The InsideGuide

How Underfueling Impacts Performance—And How to Prevent It

Written by Stevie Lyn Smith, MS, RDN, CSSD, CDN | Sep 13, 2020

It’s no secret that many athletes or active individuals feel pressure to look a certain way or hit a specific number on the scale. But this mindset can often lead to overtraining or underfueling, both of which are harmful to an individual's mental and physical health. And though the occasional skipped snack or gel won't substantially affect long-term physical health, consistent underfueling, particularly during bouts of intense training, can impact performance, recovery, and overall health in both men and women. Learn the signs and risks associated with underfueling, and the appropriate measures to take to ensure optimal performance. 

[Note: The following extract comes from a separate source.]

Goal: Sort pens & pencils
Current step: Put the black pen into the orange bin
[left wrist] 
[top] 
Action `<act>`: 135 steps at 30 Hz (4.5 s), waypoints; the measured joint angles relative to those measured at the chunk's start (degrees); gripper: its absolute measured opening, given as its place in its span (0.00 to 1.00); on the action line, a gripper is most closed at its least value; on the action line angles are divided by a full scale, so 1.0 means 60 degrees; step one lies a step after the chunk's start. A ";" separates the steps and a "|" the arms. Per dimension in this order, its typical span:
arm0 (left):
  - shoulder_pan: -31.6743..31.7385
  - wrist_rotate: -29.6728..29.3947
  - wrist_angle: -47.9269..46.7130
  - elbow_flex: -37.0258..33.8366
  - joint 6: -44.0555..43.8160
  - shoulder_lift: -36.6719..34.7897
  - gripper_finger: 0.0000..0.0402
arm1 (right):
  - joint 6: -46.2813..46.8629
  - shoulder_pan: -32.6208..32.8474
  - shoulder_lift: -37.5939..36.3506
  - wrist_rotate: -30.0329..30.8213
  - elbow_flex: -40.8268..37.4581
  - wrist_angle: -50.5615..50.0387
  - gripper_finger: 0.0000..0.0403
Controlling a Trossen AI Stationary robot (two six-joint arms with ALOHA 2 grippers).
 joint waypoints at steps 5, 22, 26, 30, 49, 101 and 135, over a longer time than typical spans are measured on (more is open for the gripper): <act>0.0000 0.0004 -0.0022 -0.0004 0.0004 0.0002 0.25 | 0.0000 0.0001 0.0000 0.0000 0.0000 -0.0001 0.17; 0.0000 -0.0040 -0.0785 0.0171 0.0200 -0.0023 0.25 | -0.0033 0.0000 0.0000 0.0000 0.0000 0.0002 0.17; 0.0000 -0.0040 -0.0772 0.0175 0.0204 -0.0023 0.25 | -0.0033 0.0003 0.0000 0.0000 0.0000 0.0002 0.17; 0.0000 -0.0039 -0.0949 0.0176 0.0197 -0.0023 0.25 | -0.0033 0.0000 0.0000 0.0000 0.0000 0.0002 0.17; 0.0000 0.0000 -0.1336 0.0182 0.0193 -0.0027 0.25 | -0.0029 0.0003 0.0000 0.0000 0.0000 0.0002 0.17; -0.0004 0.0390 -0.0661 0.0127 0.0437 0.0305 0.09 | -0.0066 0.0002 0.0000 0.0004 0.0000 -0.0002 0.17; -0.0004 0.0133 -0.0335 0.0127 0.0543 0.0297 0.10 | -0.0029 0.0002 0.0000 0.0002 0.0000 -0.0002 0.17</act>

Learning the signs and risks of underfueling 

It’s easy to get caught up in daily training or race day goals, but underfueling can impede your efforts to maximize performance. Like most things with training and nutrition, individual responses to underfueling differs between people, but here are some of the general signs and risks associated with underfueling (note: there can be some crossover between the two): [1]

 

Signs of underfueling

  • Decreased performance
  • Decreased muscle strength
  • Decreased glycogen stores
  • Decreased coordination
  • Difficulty concentrating

 

Long-term risks of underfueling

  • Decreased response to training
  • Increased irritability
  • Increased risk of injury and illness
  • Fatigue
  • Muscle loss
  • Poor/inadequate intake of nutrients, leading to risk of deficiency
  • Increased risk for disordered eating
  • Increased emotional stress
  • RED-S (Relative Energy Deficiency in Sport)

 

Underfueling can lead to metabolic dysfunction in women

RED-S is defined by the International Olympic Committee (IOC) as "impaired physiological functioning caused by relative energy deficiency and includes, but is not limited to, impairments of metabolic rate, menstrual function, bone health, immunity, protein synthesis, and cardiovascular health." According to the IOC, the major factor influencing the development of RED-S is low energy availability (LEA). And though it might seem intuitively that LEA is only possible in underweight people or elite athletes (who quickly burn away all the food they eat), it's actually also seen in recreationally-active individuals—your average Joes. [7,10]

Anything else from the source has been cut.